The United States has one of the most complicated and expensive health care systems in the world. This is easy to observe in health insurance programs. From the various types of insurance programs like Medicaid, Medicare, Marketplace and CHIP, to the unfamiliar jargon of co-insurance, deductible, monthly premium, and advance premium tax credit, it is understandable that people get lost navigating coverage options. In addition, language barriers, immigration status, and social capital all make it more difficult for certain patients to access health insurance and healthcare.
I have always believed that health insurance is the first step to access quality health care. This is also one of the reasons why I decided to join National Health Corps as an Insurance Specialist at Philadelphia Department of Public Health’s Health Center 2. Through my four-month service here I have screened more than 300 patients for insurance eligibility and helped approximately 100 patients obtain health coverage through either Medicaid or the Affordable Care Act. With insurance, patients can get help pay for medical services they receive and it also gives them a sense of security when they have health needs at any time. Health insurance also reduces patients’ burden when they need to make a decision between going to the doctor or paying for food and transportation.

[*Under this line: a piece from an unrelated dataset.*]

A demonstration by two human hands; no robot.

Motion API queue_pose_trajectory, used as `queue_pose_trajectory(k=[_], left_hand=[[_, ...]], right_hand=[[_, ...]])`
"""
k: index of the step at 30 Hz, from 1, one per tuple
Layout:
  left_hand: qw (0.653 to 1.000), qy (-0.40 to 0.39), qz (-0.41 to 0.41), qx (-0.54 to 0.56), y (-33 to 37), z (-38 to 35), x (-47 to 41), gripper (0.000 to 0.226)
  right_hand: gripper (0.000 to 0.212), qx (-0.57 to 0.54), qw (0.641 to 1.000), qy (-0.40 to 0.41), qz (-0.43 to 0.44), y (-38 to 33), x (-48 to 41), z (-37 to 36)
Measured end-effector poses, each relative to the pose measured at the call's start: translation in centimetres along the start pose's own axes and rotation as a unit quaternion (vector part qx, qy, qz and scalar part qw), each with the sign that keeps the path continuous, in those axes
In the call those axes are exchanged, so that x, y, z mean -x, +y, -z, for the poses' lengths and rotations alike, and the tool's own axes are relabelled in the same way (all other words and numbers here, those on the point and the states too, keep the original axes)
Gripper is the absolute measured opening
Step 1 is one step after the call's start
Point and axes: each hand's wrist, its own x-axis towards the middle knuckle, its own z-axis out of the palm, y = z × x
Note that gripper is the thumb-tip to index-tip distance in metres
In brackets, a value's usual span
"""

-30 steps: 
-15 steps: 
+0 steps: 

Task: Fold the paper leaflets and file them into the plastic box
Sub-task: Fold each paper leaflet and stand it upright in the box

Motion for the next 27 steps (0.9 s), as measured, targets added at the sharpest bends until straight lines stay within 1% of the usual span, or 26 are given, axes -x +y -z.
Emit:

Among the many patients I encountered, one patient sticks in my mind the most. The patient recently moved from her home country to the United States to join her daughter. However, two months before the open enrollment period of the Marketplace, which would normally be her only chance to get health coverage, she came to Health Center 2 with a complaint of sudden blindness in her right eye. The ophthalmologist she went to told her that she needed eye surgery, and if left untreated, it would result in irreversible blindness. I remember this patient the most because this was my very first day seeing patients on my own as a NHC insurance specialist. I was a bit nervous, but also truly excited to get started, and most importantly felt a sense of responsibility for my patient’s health. I knew that if I didn’t try my very best to apply for insurance for her, there would be no way she could afford the surgery fee and she would go blind. Due to her immigration status, the only option she had was Emergency Medical Assistance (EMA), which is also the trickiest insurance to get approved from the county assistance office. I also learned from some past cases that blindness was not considered a life threatening disease and thus not likely to be approved by EMA.
Regardless of this, I still wanted to give it a try. After much back and forth between me, other staff at Health Center 2, and the county assistance office, the patient’s EMA case was finally approved. I remember calling the patient’s daughter to tell her that her mother could get the surgery and she was screaming over the phone, “thank you Shuyi, I know you worked really hard on this case!’’ In the end, I felt truly glad--both for the family and for my successful first attempt as a NHC member. I also realized that while the U.S. healthcare system is complicated to navigate at times, if everyone in the healthcare system is an effective team member and works closely with each other, we can yield better health outcomes for patients.
Throughout my service term, many patients were able to receive the health benefits they deserved. However, there are many more patients who do not qualify for any government insurance programs or are simply unaware of these programs. If we want to make our nation a healthier and more secure state, there is much more we can do to achieve this goal.